> What you will do
Lines with the string "gripper" are to be identified in the listing and copied.

[Start of section]

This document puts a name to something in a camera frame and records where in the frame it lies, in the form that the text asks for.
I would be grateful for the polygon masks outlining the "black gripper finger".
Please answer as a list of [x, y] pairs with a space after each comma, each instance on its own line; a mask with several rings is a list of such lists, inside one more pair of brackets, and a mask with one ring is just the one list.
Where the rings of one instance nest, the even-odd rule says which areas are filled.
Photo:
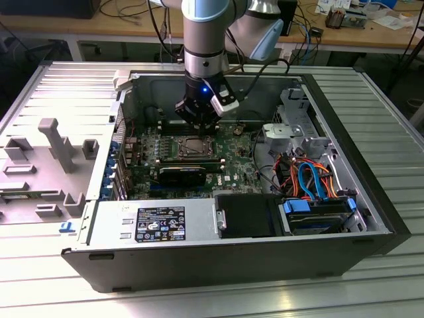
[[202, 129], [204, 131], [216, 131], [221, 117], [215, 111], [208, 111], [202, 115]]
[[202, 130], [202, 114], [196, 107], [195, 101], [184, 97], [175, 105], [175, 113], [195, 130]]

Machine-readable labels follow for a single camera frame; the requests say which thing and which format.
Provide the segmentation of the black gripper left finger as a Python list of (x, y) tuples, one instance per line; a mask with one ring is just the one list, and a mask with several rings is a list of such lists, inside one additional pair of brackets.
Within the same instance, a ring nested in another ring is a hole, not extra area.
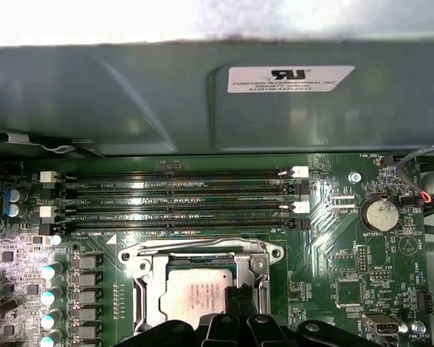
[(169, 320), (121, 342), (122, 346), (237, 346), (243, 287), (224, 291), (224, 311), (207, 314), (193, 328), (181, 320)]

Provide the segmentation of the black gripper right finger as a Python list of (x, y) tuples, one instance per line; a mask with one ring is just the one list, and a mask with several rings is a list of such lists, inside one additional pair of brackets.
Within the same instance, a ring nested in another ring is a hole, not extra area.
[(279, 324), (276, 317), (258, 312), (253, 287), (240, 287), (241, 346), (363, 346), (364, 339), (333, 325), (307, 320), (295, 329)]

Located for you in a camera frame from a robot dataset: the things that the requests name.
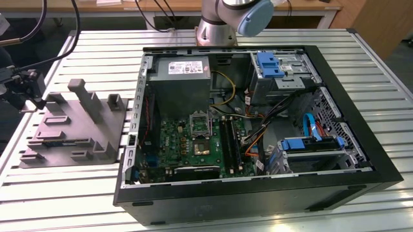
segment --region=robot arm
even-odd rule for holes
[[[270,0],[203,0],[198,44],[234,45],[235,30],[246,37],[255,36],[269,24],[273,12]]]

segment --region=ram slot
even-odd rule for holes
[[[229,137],[226,133],[226,120],[222,120],[222,122],[219,123],[219,133],[221,133],[222,152],[225,156],[226,173],[233,174],[234,165],[233,165],[233,155],[231,155],[229,139],[227,139]]]
[[[233,120],[227,121],[227,126],[230,130],[229,137],[230,137],[230,143],[231,143],[231,148],[233,148],[234,166],[235,166],[235,169],[241,171],[243,169],[243,162],[241,160],[239,143],[238,143],[235,127],[234,127],[233,122],[234,122]]]

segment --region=motherboard
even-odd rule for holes
[[[226,125],[233,127],[233,132],[229,133]],[[209,136],[194,137],[194,131],[205,130]],[[242,153],[245,135],[242,118],[163,120],[159,153],[146,157],[150,182],[173,181],[179,173],[185,173],[185,179],[189,173],[199,173],[202,179],[206,175],[211,178],[254,176],[253,160]]]

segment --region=slotted aluminum table
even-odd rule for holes
[[[66,41],[60,53],[71,46]],[[36,131],[40,112],[26,114],[0,158],[0,232],[3,231],[382,231],[413,228],[413,96],[357,34],[346,30],[266,30],[239,45],[317,45],[349,92],[405,181],[333,211],[173,224],[145,228],[112,206],[119,164],[20,169],[20,151]],[[194,31],[84,31],[75,52],[47,75],[47,92],[68,92],[83,78],[100,98],[133,99],[142,48],[195,45]]]

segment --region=green circuit board
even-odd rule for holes
[[[241,138],[246,134],[243,121],[237,119],[233,122],[237,136]],[[242,171],[231,174],[226,171],[218,119],[210,121],[210,127],[211,136],[209,138],[193,139],[189,119],[162,121],[158,168],[149,170],[150,176],[154,177],[151,178],[153,183],[165,182],[165,169],[159,168],[169,169],[185,166],[219,166],[219,178],[254,175],[254,165],[250,158],[243,162]]]

[End of section]

> Response
I would be grateful for the polygon masks outlining the "black gripper finger".
Provide the segmentation of the black gripper left finger as a Python list of (x, y) tuples, one instance per line; a mask with one ring is just the one list, and a mask with several rings is a list of such lists, inside one additional pair of brackets.
Provide the segmentation of the black gripper right finger as a Python list of (x, y) tuples, one instance per line; a mask with one ring is just the one list, and a mask with several rings is a list of such lists, inside one additional pair of brackets.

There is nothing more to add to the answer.